Random Comics News Story Round-Up

* Laura Miller presents her choices for top graphic novels on the stands via the super-annoying slideshow format. I hope there's good stuff past choice #3, because I'll never know.

image* Till Thomas sent along photos from an art comics-related gallery opening that happened in conjunction with the Hamburg Comics Festival.

* Paul Di Filippo on Habibi. Todd Klein on Justice League #1, Sinestro, and The Spirit #17. Rob Clough on Love & Rockets: New Stories #4. Sean Gaffney on Hayate The Combat Butler Vol. 18. Don MacPherson on Legion Of Super-Heroes #1. Greg McElhatton on Wonder Woman #1. KC Carlson on a bunch of New 52 books. Johanna Draper Carlson on Gandhi: A Manga Biography and Bubbles & Gondola. Sharayah Read on Beneath The Valley Of Rage #1. Josh Kopin on Outfoxed. Mike Sterling on Firestorm The Nuclear Man.

* Martin Wisse has praise for an insight of Tim O'Neil's concerning Cerebus and '80s/'90s comics generally.

* Wizard names its essential underground artists, which may seem superfluous given how much of Wizard's content over the years has been about celebrating the great comix-makers of the '60s and '70s.
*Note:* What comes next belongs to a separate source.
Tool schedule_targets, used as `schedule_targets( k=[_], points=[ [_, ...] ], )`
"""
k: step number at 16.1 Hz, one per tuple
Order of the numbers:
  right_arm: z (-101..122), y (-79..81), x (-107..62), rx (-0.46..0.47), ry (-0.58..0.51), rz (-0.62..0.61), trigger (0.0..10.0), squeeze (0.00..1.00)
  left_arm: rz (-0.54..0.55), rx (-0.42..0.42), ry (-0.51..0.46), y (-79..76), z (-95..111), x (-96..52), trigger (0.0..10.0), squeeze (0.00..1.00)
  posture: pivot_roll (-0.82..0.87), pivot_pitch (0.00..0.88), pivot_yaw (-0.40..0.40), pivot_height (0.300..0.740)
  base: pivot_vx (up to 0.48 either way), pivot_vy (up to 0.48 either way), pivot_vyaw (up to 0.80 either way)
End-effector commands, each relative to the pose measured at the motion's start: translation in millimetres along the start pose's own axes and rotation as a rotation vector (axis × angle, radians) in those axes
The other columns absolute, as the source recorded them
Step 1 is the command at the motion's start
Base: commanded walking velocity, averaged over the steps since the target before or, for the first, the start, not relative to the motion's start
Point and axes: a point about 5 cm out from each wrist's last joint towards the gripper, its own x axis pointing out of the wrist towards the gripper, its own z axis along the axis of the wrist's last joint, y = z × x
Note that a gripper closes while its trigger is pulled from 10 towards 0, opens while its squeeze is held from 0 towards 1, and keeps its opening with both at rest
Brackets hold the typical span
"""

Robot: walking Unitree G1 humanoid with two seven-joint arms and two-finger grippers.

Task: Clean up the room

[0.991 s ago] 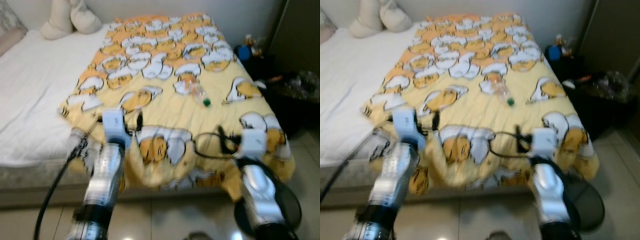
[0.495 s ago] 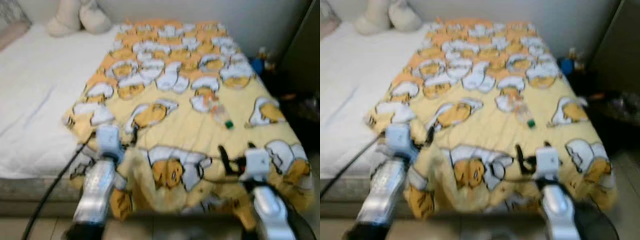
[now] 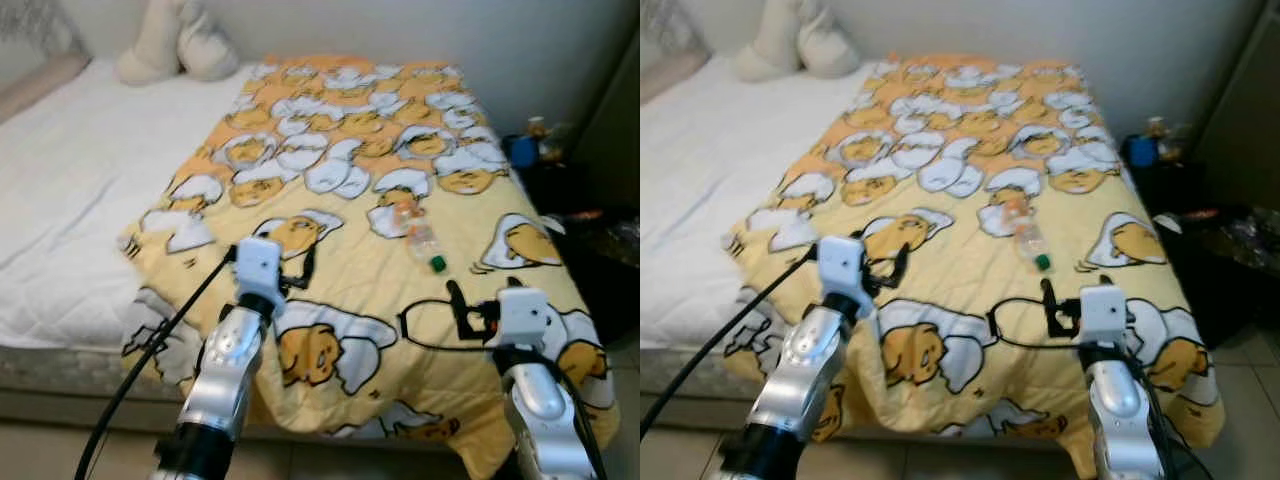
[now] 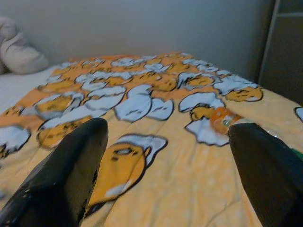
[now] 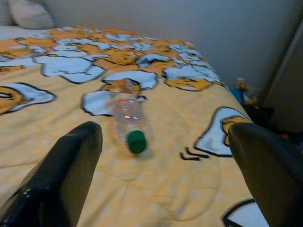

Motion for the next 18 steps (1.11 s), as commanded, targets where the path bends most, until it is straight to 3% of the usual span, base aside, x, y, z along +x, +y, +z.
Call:
schedule_targets(
  k=[1, 4, 8, 11, 12, 14, 18],
  points=[
    [5.2, 8.6, 3.8, 0.004, -0.024, 0.014, 10.0, 0.00, 0.019, 0.023, 0.034, 12.5, -6.1, -2.8, 10.0, 0.00, -0.24, 0.000, 0.066, 0.740, 0.262, -0.398, 0.00],
    [9.4, 7.9, 8.8, 0.010, -0.042, -0.005, 10.0, 0.00, 0.143, 0.009, 0.072, 26.8, -9.6, 0.9, 10.0, 0.00, -0.24, 0.000, 0.076, 0.740, 0.107, -0.117, 0.00],
    [25.4, 5.8, 23.4, 0.005, -0.081, -0.005, 10.0, 0.00, 0.160, -0.052, 0.044, 27.3, -5.7, -2.4, 10.0, 0.00, -0.24, 0.000, 0.073, 0.740, 0.240, 0.000, 0.00],
    [33.5, 7.8, 40.9, -0.014, -0.058, 0.001, 10.0, 0.00, 0.148, -0.034, 0.005, 22.9, 0.9, 0.2, 10.0, 0.00, -0.22, 0.000, 0.069, 0.740, 0.480, 0.000, 0.00],
    [40.7, 8.4, 52.6, 0.028, -0.058, 0.002, 10.0, 0.00, 0.126, 0.001, -0.017, 21.3, 6.7, 1.4, 10.0, 0.00, -0.21, 0.000, 0.069, 0.740, 0.480, 0.000, 0.00],
    [44.4, 8.8, 59.4, 0.042, -0.057, 0.003, 10.0, 0.00, 0.116, 0.015, -0.026, 21.9, 9.5, 1.5, 10.0, 0.00, -0.20, 0.000, 0.069, 0.740, 0.480, 0.000, 0.00],
    [61.9, 27.0, 85.4, 0.054, -0.067, 0.076, 10.0, 0.00, 0.120, 0.026, -0.039, 28.1, 15.1, -4.0, 10.0, 0.00, -0.15, 0.000, 0.076, 0.740, 0.480, 0.000, 0.00]
  ],
)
It's not a great list, although everyone on it is actually an underground comics cartoonist (RAW isn't really best understood or even widely thought of as an underground comics magazine). Points to Wizard for I think only spelling one cartoonist's name wrong and for not trying to shoehorn someone like Jim Steranko into there.

* Michael Dooley talks to Joan Crosby Tibbetts. Alex Dueben talks to Dan Vado. Tim O'Shea talks to Michael Kupperman. Glen Weldon talks to Kate Beaton.
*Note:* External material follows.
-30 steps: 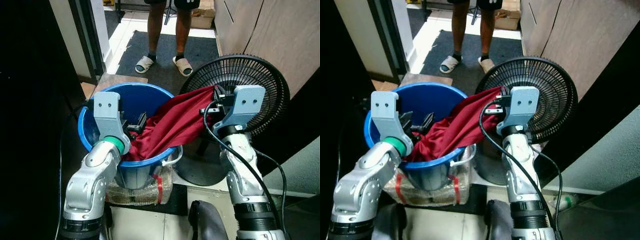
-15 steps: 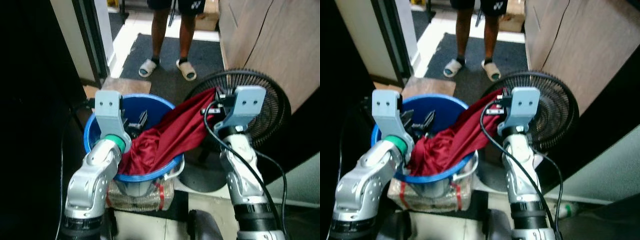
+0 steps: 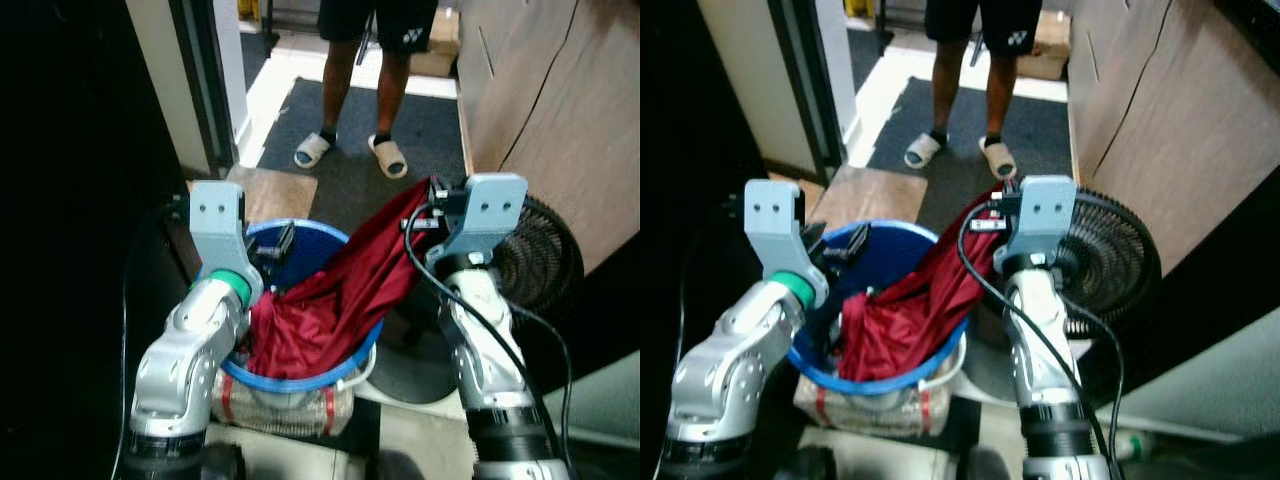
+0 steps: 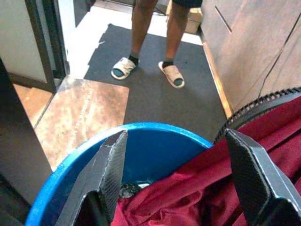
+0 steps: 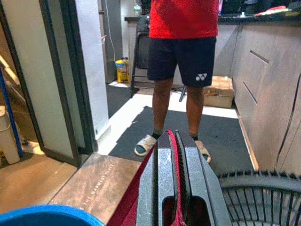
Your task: Clothes washing
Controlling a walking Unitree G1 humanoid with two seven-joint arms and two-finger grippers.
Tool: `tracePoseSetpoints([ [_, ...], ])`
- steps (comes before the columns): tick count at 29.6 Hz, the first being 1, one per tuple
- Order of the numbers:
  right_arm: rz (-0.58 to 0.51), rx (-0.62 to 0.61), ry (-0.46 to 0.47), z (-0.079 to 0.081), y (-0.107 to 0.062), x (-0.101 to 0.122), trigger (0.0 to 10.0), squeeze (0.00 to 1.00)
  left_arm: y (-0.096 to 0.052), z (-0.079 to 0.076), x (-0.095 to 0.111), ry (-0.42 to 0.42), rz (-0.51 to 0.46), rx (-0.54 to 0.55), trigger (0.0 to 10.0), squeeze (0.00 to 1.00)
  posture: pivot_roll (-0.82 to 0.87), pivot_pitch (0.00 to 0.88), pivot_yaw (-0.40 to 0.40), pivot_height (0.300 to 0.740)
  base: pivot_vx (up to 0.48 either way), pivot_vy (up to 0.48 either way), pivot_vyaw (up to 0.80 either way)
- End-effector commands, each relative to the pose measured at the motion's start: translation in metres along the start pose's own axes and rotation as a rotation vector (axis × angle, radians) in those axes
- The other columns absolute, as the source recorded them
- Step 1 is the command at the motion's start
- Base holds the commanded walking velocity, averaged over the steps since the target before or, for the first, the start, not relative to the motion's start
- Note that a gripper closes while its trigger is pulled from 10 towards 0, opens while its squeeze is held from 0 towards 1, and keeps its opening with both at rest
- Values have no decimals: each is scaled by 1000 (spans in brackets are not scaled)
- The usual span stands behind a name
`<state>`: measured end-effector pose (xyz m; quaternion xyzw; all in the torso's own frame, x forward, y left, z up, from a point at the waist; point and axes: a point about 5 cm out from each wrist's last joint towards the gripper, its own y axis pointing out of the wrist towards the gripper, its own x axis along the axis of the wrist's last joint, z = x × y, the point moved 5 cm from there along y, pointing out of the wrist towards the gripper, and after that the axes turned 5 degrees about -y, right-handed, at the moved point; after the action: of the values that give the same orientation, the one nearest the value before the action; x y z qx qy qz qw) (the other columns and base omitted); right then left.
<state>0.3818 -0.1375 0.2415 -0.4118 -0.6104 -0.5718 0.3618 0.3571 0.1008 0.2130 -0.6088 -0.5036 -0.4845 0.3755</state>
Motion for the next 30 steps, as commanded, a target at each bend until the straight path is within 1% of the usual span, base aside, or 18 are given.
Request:
tracePoseSetpoints([
  [1, 6, -11, -9, -3, -1, -2, 10000, 0, 0, 0, -3, 1, 4, 5, 10000, 0, 106, 67, 4, 662, 0, 0, 0],
  [3, 6, -9, -11, -3, -1, -3, 10000, 0, 0, 1, -4, 1, 6, 6, 10000, 0, 105, 61, 2, 672, 0, 0, 0],
  [16, 3, -3, -19, -2, -1, -4, 10000, 0, 1, 3, -6, -1, 8, 11, 10000, 0, 103, 41, -3, 692, 0, 0, 0],
  [30, 3, -7, -28, -3, -1, -5, 10000, 0, 4, 3, -6, 2, 6, 7, 10000, 0, 102, 34, 4, 737, 0, 0, 0],
])
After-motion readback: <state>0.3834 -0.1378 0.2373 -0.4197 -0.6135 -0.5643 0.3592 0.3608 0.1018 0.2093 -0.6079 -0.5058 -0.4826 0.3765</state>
* two really fine examples of link-blogging at the rock-solid Robot 6: a funny headline, graphic and idea here; a great find and potential insight here.

* support the CBLDF and learn about the business of promotion by attending this pay event. My own advice for helping people promote their comics is to leave me alone because it's almost certainly going to be easier for me to steal links from other blogs than to understand your press release all on my own, but admittedly I haven't yet had my coffee this morning.

* holy haddock, Aquaman is 70. I still find it fascinating that this guy talks to fish. I know how to swim and how to punch people I don't like and I've worn at least one bright orange shirt in my lifetime; I've never, ever talked to a fish, let alone had one talk back to me. You can keep your harpoon hands, palace machinations and sunken San Diegos: I'd read hundreds of pages of straight-up conversations with sea creatures and pay for the opportunity to do so.

* not really comics, but still quite disturbing.

* J. Caleb Mozzocco asks after the newsworthiness of some random new dude on the re-launched youthful super-team Teen Titans being gay when they just could have made someone like whichever Robin is on the team gay. Now that the Robin role is supposed to be an internship program, shouldn't it be more diverse? What kind of anti-American program is Batman running up there?

image* look at these lovely Rand Holmes illustrations.

* if I remember the story correctly, about 15 years ago when I worked at The Comics Journal we had the subscriptions person search the database to see if anyone famous got the magazine so we could get a quote from them. The only person that popped up was Andy Richter. Gary said, "Who is Andy Richter?" and after five minutes of an argument that's been mercifully blocked from my memory we decided to stick with a quotes-from-cartoonists campaign.

* here's a treat, especially if you're a fan of the specific work but also if you just like comics process posts: JM DeMatteis posts the original proposal for Abadazad.

* Chris Schweizer draws a man in uniform. Here's another longish post with a lot of art from Brandon Graham.

* not comics: here's an outcome that hasn't been fully explored -- newspaper going behind a pay wall but doing it at a really cheap price with plenty of incentives. It's amazing how much absolute white noise and incomprehensibility still exists on an issue that people once thought would resolve itself five years ago.

* this letter from W. Dal Bush about stocking Marvel collections, specifically those from Grant Morrison's X-Men run, cracked me up.

* finally, I totally missed this: James Romberger on Milton Caniff and IDW's Terry And The Pirates collections.